Que un artista sienta miedo escénico es algo tan extraño como Papá Noel declare que su fiesta preferida es Carnaval o que Cristiano Ronaldo pida que le pongan de portero.
Nada que ver con los simples mortales, esos que no salen en las revistas y que sudan solo con pensar en tener que hablar ante un auditorio de una docena de personas, pero entre las estrellas son mayoría los que declaran que estar ante el público es el subidón que más les pone de su carrera. Y eso, en algunos casos, es decir mucho. No veo yo a Bruce Springsteen, a sus 66 castañas, apeándose de un concierto por no poder soportar la presión de estar ante 100.000 pares de ojos. Más bien al contrario, en cada ciudad parece querer batir su propia marca, que supera ya las cuatro horas sin pausa de darlo todo ante el respetable.

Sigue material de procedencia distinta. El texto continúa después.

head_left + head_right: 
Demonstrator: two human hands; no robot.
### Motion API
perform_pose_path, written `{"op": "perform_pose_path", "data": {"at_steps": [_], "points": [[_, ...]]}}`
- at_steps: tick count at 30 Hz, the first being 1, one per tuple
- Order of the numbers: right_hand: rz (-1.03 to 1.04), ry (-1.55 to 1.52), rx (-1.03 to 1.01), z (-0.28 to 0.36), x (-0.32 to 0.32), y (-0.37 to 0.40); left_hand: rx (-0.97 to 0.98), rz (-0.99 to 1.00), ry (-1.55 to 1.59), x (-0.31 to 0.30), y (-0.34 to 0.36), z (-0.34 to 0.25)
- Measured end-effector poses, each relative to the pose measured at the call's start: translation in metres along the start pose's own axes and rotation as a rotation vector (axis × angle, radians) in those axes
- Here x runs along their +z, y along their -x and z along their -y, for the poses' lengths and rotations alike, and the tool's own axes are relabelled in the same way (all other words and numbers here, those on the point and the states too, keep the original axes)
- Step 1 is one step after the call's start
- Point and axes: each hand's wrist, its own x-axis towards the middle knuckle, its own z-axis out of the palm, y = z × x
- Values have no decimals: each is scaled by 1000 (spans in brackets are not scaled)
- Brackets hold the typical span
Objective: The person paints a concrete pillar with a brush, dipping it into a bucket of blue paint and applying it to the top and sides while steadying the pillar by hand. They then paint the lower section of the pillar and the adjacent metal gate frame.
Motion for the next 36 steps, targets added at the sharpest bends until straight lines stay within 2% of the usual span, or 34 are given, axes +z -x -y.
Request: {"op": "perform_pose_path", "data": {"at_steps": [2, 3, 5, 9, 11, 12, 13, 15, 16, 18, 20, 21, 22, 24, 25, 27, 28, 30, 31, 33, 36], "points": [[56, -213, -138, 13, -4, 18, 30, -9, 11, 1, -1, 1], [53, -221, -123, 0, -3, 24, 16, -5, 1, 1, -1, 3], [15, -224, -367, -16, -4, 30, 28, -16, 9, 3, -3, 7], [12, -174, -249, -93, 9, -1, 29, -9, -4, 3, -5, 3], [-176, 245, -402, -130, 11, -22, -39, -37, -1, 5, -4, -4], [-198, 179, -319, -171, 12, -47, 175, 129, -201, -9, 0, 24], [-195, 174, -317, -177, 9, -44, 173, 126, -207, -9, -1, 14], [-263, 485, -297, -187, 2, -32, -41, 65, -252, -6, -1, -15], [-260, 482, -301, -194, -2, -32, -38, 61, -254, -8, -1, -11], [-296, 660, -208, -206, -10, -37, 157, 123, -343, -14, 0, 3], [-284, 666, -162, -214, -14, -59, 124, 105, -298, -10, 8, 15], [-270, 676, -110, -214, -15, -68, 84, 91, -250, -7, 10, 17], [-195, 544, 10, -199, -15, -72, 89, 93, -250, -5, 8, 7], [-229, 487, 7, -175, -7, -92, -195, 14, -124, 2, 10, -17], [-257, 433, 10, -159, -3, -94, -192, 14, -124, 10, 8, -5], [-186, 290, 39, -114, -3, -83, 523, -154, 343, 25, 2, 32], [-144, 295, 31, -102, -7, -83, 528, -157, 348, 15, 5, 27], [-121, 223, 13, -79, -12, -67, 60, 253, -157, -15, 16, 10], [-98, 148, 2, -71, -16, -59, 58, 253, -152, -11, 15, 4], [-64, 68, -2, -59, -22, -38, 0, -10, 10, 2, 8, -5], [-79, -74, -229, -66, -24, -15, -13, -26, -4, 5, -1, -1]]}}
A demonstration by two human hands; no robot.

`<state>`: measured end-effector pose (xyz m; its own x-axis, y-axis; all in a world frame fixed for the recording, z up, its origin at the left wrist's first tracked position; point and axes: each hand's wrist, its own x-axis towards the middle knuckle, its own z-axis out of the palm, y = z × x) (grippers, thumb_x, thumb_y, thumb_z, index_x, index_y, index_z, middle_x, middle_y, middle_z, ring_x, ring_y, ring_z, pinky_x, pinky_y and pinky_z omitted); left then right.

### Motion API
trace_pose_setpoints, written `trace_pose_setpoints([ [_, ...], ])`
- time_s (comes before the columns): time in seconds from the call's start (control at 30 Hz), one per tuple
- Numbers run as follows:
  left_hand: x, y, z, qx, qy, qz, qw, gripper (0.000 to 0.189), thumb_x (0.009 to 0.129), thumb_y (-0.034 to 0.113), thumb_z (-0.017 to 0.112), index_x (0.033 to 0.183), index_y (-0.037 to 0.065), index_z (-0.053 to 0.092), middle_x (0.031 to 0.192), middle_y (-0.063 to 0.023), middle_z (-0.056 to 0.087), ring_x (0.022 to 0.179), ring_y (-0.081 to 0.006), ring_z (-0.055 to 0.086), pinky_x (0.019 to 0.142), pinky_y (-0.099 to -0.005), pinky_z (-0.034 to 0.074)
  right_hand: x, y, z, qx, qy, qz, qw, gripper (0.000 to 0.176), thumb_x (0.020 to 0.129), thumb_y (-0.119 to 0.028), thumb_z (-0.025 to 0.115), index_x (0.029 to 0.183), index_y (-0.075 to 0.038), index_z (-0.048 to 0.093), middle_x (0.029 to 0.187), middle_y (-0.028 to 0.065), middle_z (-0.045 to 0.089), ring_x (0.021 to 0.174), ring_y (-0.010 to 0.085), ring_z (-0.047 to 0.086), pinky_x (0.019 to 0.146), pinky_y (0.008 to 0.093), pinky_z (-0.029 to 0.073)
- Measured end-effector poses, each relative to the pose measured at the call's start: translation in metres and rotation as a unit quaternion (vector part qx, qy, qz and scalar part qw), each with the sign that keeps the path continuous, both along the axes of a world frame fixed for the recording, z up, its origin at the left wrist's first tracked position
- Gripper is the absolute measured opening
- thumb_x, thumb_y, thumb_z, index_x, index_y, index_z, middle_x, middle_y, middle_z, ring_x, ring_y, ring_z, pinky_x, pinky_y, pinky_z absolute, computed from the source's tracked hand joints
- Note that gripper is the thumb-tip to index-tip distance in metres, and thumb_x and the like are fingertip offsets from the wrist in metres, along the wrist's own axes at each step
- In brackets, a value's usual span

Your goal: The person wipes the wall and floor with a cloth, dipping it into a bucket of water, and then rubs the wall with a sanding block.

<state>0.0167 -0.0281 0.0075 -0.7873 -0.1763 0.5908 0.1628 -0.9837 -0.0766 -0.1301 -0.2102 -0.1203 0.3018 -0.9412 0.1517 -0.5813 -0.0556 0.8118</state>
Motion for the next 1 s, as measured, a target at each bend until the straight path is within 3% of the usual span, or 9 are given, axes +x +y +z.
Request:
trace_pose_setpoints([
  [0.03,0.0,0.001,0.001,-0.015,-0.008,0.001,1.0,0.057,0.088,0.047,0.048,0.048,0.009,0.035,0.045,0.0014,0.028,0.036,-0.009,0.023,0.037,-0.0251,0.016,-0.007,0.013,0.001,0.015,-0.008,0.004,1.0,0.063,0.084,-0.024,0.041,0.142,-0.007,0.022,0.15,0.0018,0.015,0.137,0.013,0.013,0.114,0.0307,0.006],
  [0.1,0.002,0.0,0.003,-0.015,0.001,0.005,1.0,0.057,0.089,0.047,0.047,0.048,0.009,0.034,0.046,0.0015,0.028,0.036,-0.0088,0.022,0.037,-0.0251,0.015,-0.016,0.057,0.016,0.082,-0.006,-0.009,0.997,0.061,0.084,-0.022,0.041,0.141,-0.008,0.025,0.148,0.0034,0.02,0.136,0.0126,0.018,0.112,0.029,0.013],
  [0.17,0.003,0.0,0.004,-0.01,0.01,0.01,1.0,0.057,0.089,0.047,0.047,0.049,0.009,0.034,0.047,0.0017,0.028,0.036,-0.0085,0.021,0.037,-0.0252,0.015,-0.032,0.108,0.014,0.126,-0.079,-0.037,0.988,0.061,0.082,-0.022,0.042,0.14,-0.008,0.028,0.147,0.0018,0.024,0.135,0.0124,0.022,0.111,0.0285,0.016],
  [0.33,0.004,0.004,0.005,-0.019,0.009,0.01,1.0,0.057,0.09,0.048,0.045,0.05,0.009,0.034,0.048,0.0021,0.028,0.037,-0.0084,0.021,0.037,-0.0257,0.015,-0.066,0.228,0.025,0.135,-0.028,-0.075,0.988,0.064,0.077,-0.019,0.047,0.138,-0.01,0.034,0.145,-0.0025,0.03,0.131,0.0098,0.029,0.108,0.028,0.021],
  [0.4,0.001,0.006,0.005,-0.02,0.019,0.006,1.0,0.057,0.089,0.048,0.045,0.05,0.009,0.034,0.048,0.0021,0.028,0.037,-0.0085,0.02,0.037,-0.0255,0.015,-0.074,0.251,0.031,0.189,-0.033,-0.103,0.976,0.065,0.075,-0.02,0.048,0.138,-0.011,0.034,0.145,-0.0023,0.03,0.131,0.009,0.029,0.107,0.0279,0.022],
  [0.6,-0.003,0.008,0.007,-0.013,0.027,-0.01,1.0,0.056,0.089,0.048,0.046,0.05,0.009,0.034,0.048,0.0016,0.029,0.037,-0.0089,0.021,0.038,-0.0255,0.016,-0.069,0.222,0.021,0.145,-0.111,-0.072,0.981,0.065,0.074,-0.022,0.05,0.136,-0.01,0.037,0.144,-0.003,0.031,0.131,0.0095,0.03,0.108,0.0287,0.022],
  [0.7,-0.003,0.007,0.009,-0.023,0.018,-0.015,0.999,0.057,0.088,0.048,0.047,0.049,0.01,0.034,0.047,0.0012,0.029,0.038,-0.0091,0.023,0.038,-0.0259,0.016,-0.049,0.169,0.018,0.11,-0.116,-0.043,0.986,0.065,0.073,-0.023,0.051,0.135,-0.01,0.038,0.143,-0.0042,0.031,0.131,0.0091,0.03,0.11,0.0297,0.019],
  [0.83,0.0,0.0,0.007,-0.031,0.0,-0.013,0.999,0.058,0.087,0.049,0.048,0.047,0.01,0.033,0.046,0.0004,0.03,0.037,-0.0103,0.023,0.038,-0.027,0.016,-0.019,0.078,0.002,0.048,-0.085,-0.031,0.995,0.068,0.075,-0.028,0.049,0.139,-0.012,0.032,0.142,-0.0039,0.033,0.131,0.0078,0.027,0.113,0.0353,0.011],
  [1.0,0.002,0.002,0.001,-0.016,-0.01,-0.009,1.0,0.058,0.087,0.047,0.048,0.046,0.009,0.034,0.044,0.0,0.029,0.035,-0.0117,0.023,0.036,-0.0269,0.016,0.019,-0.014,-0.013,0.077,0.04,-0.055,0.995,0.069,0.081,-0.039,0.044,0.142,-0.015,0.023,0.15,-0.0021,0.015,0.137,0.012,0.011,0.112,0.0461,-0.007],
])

Por si se lo preguntan, esto del miedo escénico tiene cura. Los psicólogos recomiendan seguir actuando para que el hecho de sufrir vergüenza torera no impida volver a coger el toro por los cuernos. Lo que le toca a cualquiera que, por ejemplo, tiene un accidente y necesita desplazarse en coche para poder trabajar.
Al final, lo que importa es lo que piensa el público. En el caso de Sabina, división de opiniones entre quienes pedían comprensión y quienes pedían el dinero. Dar un concierto no deja de ser un compromiso con los fans, que requiere una preparación física, artística y parece ser que también psicológica para evitar aquello que decía Enrique Urquijo de volverse vulgar al bajarse de cada escenario.